-- Opening Marker --

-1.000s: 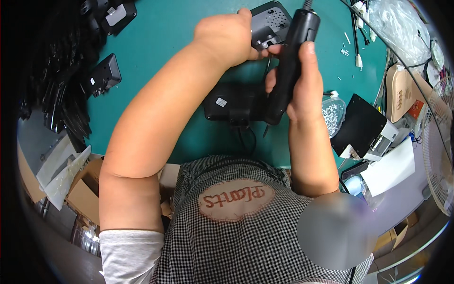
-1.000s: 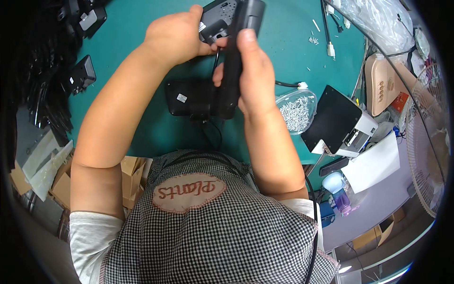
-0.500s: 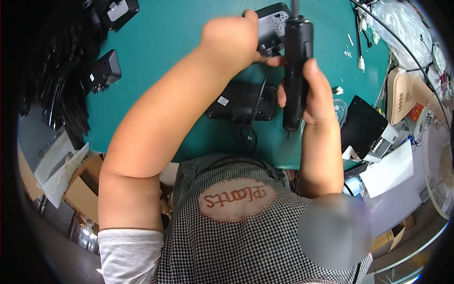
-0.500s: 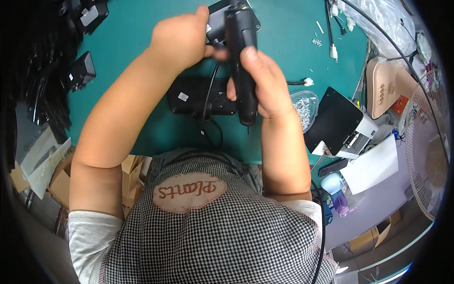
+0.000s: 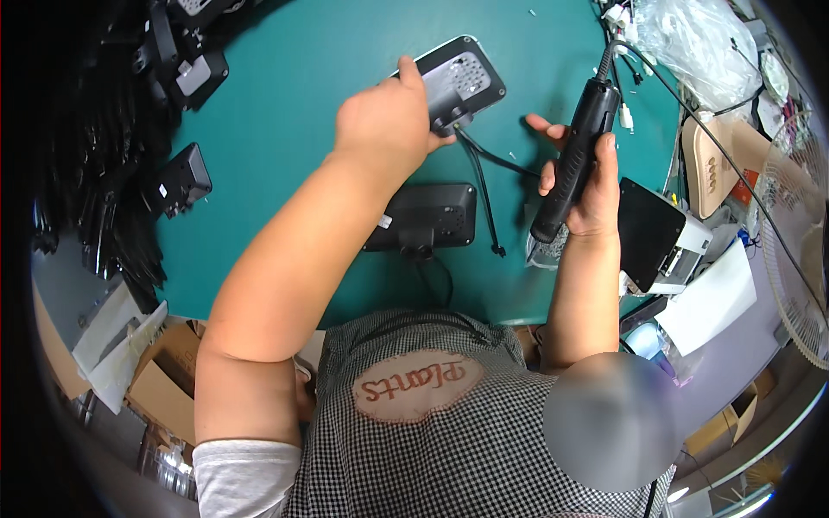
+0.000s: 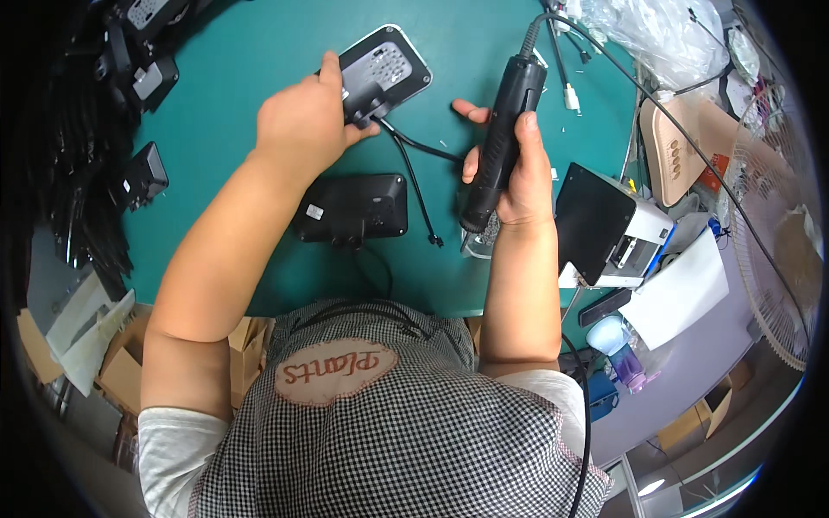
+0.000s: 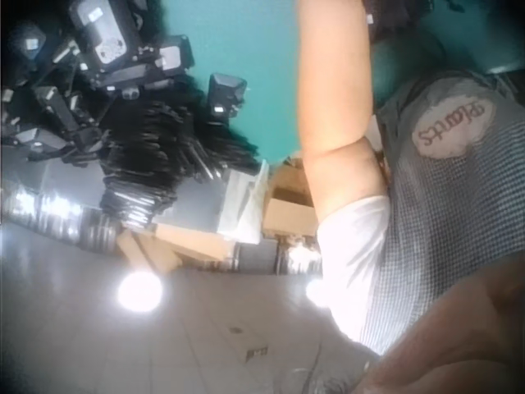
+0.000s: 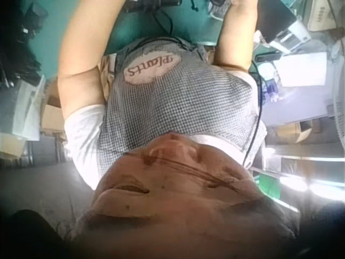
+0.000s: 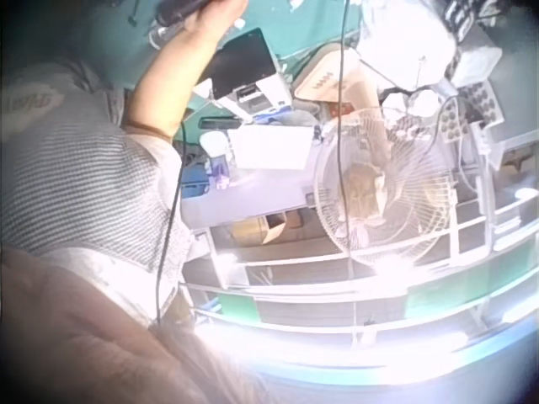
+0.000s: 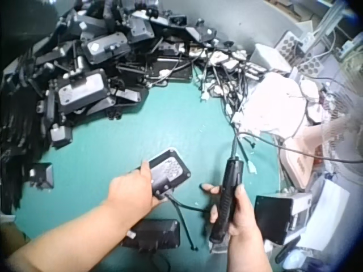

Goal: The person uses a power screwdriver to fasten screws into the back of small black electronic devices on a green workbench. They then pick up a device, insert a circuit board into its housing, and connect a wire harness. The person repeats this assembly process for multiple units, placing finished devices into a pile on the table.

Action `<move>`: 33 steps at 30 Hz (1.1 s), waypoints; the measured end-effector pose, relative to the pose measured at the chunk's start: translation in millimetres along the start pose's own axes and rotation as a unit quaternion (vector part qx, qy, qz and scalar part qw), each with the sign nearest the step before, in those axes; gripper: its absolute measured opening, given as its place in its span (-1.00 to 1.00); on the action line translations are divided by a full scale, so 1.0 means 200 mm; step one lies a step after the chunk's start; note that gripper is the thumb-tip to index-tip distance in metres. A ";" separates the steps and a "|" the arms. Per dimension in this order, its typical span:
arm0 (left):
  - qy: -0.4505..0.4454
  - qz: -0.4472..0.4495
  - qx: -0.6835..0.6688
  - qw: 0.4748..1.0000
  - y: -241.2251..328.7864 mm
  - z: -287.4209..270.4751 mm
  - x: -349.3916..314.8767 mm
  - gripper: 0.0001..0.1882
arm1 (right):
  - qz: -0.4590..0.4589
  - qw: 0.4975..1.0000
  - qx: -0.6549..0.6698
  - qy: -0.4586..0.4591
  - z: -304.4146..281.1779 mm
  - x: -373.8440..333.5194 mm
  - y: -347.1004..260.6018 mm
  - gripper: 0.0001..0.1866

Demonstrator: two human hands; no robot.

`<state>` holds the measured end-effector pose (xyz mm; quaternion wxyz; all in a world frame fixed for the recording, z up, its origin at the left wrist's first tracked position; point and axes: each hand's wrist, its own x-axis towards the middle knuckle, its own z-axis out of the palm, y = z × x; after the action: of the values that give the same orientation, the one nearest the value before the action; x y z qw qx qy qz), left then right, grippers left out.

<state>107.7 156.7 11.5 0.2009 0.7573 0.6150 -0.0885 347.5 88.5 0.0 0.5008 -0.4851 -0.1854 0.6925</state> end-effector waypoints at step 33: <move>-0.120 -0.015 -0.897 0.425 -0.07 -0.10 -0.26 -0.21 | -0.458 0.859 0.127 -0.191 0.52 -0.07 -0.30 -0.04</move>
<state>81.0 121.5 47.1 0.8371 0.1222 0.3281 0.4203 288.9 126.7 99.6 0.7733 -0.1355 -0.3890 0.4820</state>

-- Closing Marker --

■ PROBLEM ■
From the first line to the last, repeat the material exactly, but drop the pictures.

■ ANSWER SPACE ■
-1.000s: 
-1.000s: 
-0.500s: 
-0.500s: 
+0.000s: 
+0.000s: 
+0.000s: 
+0.000s: 
+0.000s: 
+0.000s: 

Goal: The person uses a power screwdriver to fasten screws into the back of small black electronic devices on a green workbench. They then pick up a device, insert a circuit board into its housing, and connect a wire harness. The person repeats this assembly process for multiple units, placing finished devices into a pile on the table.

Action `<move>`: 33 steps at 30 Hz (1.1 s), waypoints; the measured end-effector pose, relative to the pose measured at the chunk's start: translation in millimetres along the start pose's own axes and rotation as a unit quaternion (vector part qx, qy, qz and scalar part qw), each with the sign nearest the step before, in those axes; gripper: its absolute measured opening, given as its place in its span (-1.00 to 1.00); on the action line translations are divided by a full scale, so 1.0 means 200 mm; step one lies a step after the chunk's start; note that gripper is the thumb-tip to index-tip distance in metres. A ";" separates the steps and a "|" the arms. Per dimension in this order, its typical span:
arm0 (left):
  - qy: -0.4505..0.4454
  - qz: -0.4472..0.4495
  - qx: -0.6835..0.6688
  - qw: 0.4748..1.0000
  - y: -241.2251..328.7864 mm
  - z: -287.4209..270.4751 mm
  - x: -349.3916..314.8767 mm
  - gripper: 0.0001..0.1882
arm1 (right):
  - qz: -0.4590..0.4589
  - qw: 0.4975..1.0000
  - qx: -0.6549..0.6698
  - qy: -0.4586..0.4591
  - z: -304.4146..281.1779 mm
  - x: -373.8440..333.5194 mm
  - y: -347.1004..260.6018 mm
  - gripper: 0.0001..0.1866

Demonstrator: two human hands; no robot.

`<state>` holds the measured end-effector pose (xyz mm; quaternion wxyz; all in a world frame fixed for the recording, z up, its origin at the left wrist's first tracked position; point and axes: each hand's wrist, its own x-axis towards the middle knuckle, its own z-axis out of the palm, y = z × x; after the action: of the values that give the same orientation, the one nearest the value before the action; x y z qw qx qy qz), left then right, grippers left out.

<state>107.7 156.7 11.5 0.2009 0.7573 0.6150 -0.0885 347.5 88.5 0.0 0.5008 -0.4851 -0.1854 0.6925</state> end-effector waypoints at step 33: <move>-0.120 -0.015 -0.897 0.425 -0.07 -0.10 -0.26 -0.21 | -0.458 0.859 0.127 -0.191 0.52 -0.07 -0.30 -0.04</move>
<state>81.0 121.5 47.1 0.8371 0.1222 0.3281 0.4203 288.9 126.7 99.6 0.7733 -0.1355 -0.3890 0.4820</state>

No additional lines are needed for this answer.